TASK TO CARRY OUT: From the data below, return the exact lines starting at the line containing "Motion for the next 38" and ending at the line containing "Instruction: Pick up", both included, and nothing else.

MATERIAL PROVIDED:
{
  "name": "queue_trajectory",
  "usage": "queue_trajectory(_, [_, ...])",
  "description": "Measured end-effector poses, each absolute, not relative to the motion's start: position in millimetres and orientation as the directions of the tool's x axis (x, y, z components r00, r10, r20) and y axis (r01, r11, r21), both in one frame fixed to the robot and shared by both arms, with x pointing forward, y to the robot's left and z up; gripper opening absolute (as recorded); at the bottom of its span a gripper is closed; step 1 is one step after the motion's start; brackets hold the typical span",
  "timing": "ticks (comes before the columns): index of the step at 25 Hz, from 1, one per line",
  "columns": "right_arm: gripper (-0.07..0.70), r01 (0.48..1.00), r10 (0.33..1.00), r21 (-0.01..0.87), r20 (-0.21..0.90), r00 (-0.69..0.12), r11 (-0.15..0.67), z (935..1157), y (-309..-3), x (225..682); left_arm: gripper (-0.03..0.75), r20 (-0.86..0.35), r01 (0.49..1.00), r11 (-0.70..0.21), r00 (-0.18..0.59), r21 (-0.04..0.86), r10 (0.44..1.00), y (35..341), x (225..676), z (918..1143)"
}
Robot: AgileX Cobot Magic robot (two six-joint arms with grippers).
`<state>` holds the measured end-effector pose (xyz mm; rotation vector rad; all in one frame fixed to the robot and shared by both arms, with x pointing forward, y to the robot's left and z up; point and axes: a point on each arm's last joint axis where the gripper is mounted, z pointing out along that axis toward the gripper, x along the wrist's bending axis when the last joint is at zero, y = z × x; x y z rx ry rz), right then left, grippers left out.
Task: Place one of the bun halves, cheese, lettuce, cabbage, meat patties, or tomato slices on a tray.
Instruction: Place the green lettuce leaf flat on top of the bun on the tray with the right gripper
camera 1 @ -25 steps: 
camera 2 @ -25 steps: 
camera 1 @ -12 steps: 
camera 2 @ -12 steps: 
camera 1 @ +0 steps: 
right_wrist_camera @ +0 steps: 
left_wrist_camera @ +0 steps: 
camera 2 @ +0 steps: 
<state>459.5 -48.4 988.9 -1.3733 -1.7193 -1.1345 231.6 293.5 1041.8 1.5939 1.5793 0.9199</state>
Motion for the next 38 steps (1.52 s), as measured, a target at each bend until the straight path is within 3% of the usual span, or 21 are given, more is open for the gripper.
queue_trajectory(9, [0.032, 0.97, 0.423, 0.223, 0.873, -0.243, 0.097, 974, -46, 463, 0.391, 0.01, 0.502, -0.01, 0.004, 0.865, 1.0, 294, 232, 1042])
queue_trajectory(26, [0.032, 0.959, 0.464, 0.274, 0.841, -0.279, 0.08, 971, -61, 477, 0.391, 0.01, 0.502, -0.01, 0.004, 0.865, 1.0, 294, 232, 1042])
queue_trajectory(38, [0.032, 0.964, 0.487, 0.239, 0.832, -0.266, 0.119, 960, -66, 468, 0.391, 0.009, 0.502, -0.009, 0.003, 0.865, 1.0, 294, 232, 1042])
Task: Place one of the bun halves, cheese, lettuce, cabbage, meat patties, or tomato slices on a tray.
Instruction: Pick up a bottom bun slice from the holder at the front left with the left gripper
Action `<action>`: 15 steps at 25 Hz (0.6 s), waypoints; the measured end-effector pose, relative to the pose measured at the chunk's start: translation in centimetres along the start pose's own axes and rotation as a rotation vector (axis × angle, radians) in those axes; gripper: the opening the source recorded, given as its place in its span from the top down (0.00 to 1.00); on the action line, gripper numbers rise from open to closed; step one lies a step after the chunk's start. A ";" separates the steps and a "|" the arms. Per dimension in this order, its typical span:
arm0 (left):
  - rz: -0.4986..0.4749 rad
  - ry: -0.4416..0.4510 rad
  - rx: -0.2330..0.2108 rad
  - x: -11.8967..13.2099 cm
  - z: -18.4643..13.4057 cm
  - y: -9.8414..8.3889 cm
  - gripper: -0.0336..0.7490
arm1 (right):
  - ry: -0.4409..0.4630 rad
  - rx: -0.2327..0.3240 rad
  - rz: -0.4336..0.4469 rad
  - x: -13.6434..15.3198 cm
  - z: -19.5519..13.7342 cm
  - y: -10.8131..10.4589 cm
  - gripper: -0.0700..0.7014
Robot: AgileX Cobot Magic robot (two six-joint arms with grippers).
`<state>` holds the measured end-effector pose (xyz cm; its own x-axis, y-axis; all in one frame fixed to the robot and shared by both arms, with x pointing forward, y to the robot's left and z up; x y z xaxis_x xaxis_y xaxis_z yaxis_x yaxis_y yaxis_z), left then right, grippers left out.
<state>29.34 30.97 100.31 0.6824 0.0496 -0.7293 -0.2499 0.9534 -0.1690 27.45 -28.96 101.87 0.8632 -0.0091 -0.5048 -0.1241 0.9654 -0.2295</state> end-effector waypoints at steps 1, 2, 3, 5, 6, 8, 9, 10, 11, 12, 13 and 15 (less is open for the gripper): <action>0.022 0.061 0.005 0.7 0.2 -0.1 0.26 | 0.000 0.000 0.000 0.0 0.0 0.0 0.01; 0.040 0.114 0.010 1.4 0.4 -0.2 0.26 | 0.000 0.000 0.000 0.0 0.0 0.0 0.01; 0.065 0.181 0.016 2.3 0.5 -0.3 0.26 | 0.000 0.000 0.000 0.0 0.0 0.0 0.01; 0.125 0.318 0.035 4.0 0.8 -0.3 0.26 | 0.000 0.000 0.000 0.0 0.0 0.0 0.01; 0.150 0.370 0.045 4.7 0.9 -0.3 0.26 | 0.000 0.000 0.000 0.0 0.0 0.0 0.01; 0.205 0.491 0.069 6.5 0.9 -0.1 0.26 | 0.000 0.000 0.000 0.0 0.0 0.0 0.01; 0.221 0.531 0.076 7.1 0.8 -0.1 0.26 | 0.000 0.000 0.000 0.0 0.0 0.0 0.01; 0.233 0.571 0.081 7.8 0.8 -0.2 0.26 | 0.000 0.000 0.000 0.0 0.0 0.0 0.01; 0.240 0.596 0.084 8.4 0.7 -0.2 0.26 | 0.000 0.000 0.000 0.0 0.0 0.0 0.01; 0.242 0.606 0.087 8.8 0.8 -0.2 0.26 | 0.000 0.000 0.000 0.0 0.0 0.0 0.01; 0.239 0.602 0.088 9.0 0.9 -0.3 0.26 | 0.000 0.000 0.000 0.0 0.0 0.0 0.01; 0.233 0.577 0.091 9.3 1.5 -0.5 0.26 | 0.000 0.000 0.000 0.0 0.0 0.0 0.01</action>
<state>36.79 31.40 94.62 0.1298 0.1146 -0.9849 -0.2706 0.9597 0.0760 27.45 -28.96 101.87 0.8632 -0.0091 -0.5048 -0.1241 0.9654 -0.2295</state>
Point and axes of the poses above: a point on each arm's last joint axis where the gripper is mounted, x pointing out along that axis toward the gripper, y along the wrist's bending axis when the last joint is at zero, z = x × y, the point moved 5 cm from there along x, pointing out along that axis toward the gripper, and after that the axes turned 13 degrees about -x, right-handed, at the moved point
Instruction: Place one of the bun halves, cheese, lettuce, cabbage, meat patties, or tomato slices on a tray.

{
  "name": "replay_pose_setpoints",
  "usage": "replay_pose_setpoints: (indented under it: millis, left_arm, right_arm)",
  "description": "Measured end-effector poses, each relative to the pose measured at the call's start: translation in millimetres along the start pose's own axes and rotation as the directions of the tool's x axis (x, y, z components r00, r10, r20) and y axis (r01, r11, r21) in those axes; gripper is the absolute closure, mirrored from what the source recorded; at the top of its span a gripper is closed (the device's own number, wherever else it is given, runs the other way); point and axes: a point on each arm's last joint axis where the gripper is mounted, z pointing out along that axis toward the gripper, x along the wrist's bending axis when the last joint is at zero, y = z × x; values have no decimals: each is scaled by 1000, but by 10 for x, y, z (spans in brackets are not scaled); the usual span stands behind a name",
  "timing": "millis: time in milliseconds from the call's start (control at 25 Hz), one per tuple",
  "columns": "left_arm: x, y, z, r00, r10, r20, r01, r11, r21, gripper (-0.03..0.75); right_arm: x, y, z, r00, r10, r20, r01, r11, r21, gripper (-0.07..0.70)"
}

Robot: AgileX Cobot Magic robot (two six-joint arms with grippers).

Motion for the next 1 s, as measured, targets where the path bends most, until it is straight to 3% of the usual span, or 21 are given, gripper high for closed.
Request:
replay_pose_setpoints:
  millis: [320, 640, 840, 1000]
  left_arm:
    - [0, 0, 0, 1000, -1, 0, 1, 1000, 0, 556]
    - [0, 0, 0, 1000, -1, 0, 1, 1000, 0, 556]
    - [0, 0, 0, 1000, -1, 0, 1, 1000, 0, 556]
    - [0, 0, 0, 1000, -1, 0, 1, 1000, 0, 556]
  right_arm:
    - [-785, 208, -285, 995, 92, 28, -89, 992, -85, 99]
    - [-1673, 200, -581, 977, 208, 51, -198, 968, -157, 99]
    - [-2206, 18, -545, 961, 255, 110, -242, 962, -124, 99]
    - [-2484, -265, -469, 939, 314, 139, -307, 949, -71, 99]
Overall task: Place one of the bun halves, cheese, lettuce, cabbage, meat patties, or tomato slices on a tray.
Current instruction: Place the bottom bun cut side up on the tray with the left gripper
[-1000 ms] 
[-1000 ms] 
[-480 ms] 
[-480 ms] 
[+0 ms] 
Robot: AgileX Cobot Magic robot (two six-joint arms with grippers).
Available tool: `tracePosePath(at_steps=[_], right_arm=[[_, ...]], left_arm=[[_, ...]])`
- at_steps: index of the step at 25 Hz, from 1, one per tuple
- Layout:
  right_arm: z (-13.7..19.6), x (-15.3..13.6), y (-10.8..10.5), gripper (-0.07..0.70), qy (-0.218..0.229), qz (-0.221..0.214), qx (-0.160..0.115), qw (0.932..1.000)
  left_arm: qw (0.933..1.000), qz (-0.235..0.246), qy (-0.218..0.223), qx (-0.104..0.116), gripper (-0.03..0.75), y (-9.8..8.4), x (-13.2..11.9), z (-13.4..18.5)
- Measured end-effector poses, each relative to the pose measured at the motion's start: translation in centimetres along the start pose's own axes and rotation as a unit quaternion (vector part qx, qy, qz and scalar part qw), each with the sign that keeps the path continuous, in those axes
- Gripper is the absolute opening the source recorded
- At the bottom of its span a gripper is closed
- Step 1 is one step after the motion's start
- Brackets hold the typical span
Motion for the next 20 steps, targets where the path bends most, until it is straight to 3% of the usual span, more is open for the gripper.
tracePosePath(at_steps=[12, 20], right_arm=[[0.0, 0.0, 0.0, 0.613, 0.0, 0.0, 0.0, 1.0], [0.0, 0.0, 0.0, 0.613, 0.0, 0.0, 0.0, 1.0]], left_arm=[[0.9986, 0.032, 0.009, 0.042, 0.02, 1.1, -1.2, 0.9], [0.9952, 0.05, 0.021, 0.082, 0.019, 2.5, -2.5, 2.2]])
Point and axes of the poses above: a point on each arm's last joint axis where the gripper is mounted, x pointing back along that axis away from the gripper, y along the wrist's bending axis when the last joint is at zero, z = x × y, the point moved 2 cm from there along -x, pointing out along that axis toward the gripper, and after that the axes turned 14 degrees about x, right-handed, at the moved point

YOUR RESPONSE:
Motion for the next 38 steps (1.52 s), as measured, a target at each bend until the straight path is within 3% of the usual span, or 21 are given, more is open for the gripper.
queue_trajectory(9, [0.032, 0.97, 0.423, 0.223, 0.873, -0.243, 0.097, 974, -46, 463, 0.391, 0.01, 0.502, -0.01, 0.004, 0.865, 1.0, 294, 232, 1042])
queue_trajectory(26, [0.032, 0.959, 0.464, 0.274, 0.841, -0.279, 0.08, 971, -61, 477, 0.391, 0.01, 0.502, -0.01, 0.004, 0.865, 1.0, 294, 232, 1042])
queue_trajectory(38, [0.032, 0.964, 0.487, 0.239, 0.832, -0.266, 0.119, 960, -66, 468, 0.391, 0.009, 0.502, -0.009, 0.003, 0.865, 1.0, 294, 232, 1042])
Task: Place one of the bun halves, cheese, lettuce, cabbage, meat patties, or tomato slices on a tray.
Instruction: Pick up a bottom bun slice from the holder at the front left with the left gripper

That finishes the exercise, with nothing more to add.